Ten yers after taking delivery of its first NH Industries (NHI) NH-90 helicopters, the Australian Army is finally preparing to use them in the most demanding role. Because of poor performance issues, the army unit that supports operations by the country’s special forces was obliged to retain its Sikorsky S-70 Black Hawks. But now the 6th Aviation Regiment is planning to introduce the type—which is designated and named the MRH-90 Taipan in Australia—in 2019. The Army is enjoying increased flying hours and reduced maintenance hours on the type in 2017.

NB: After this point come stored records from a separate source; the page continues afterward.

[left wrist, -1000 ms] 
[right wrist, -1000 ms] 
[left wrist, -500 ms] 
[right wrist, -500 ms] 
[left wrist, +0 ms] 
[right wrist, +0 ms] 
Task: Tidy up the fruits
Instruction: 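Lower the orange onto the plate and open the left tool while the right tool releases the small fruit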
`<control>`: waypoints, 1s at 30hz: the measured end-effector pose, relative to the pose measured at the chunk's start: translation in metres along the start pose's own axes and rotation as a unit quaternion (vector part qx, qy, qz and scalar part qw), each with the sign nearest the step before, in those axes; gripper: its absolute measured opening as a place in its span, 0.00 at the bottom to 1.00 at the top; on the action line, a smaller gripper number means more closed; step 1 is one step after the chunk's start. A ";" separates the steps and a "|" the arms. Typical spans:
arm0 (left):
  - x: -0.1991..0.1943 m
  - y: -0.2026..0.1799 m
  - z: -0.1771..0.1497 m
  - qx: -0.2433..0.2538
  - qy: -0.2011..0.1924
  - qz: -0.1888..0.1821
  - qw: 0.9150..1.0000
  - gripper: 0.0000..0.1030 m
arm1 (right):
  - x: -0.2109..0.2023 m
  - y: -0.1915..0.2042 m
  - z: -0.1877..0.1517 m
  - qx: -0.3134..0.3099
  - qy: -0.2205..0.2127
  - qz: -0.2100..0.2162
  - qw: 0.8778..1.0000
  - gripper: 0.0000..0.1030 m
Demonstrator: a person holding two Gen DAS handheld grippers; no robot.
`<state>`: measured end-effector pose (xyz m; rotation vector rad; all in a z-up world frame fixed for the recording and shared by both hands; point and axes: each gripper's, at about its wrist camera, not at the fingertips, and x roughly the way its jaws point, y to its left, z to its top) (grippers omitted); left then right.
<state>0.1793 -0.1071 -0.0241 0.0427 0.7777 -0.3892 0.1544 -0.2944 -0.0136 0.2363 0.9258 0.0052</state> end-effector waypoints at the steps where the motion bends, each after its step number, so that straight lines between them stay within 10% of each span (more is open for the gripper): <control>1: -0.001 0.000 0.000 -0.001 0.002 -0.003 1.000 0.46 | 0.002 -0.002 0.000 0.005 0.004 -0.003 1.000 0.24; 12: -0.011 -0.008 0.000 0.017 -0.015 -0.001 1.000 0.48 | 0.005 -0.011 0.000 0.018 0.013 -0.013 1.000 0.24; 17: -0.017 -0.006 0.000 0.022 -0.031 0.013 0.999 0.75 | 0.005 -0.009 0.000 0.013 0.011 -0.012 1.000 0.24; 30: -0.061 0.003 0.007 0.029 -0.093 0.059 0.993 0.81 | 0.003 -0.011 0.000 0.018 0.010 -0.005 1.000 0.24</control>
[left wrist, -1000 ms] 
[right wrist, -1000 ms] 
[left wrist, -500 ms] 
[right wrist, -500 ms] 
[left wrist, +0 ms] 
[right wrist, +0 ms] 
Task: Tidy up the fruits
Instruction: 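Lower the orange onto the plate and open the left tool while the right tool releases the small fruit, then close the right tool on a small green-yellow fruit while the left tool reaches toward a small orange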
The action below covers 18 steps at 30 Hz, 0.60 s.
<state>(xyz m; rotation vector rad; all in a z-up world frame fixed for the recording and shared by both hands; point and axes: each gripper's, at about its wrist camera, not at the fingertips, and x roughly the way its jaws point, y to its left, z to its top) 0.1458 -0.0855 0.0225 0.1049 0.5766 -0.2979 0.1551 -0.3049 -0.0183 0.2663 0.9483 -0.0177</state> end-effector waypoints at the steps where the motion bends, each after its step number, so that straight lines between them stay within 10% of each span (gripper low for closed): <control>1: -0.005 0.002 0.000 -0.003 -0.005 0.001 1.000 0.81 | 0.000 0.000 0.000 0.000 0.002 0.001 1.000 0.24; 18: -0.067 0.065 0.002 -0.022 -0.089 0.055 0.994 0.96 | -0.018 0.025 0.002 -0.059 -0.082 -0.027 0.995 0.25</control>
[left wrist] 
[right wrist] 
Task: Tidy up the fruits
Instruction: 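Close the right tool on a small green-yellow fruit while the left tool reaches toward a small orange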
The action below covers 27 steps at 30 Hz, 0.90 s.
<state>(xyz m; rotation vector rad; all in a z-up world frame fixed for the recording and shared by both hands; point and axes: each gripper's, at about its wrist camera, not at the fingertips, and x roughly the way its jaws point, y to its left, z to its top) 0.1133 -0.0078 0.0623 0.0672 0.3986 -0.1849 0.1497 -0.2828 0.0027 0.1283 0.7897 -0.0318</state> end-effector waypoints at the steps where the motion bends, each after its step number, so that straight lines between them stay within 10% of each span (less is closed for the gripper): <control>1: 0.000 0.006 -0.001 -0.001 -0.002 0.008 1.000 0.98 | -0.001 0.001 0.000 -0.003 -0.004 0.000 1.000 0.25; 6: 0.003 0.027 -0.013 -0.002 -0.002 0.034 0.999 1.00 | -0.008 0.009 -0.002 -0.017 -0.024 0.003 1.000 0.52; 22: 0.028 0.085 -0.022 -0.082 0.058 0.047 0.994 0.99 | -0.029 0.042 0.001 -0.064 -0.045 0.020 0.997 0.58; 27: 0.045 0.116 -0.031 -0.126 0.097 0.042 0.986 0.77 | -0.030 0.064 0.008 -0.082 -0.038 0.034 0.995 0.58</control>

A report on the MRH-90 by the Australian National Audit Office (ANAO) in 2014 noted that the original self-defense door gun impeded “a range of cabin workflow requirements” including fast-roping operations by special forces troops. So the Army will be introducing a new gun mount, according to Lt. Col. Kim Gilfillan, commanding officer of the 5th Aviation Regiment, which already operates the type.
Speaking exclusively to AIN during a recent visit to his base at Townsville, Gilfillan said the new mount will be able to fire the Dillon M134D 7.62mm minigun as well as the General Purpose Machine Gun (GPMG), while allowing Special Forces operators to conduct missions using the new fast roping, rappelling and extraction system (FRRES) at the same time.
Other cabin and configuration issues also meant that the MRH-90 has been unable to support the deployment of three combat troops simultaneously by fast roping. The ANAO report also highlighted issues with the sustainment of the helicopters, with aircraft availability, maturity and sustainment costs unable to meet planned targets.
However, Major Jason Long, officer commanding the 5th Regiment’s Technical Support Squadron, told AIN that the "rate of effort" (ROE) has gone from 1,775 airframe hours (AFHRs) in 2016 to 3,300 AFHRs so far in 2017, with the final figure for the year expected to double that achieved in 2016.
Long also said that maintenance man-hours per flight hour had reduced to about 31 from the 45 previously experienced by the regiment. This was attributed to the regiment’s battle rhythm, production planning and control improvements and also better spares and maintenance staff support from Airbus Helicopters. NHI is a joint venture between Airbus and Leonardo, which is represented in Australia by Airbus.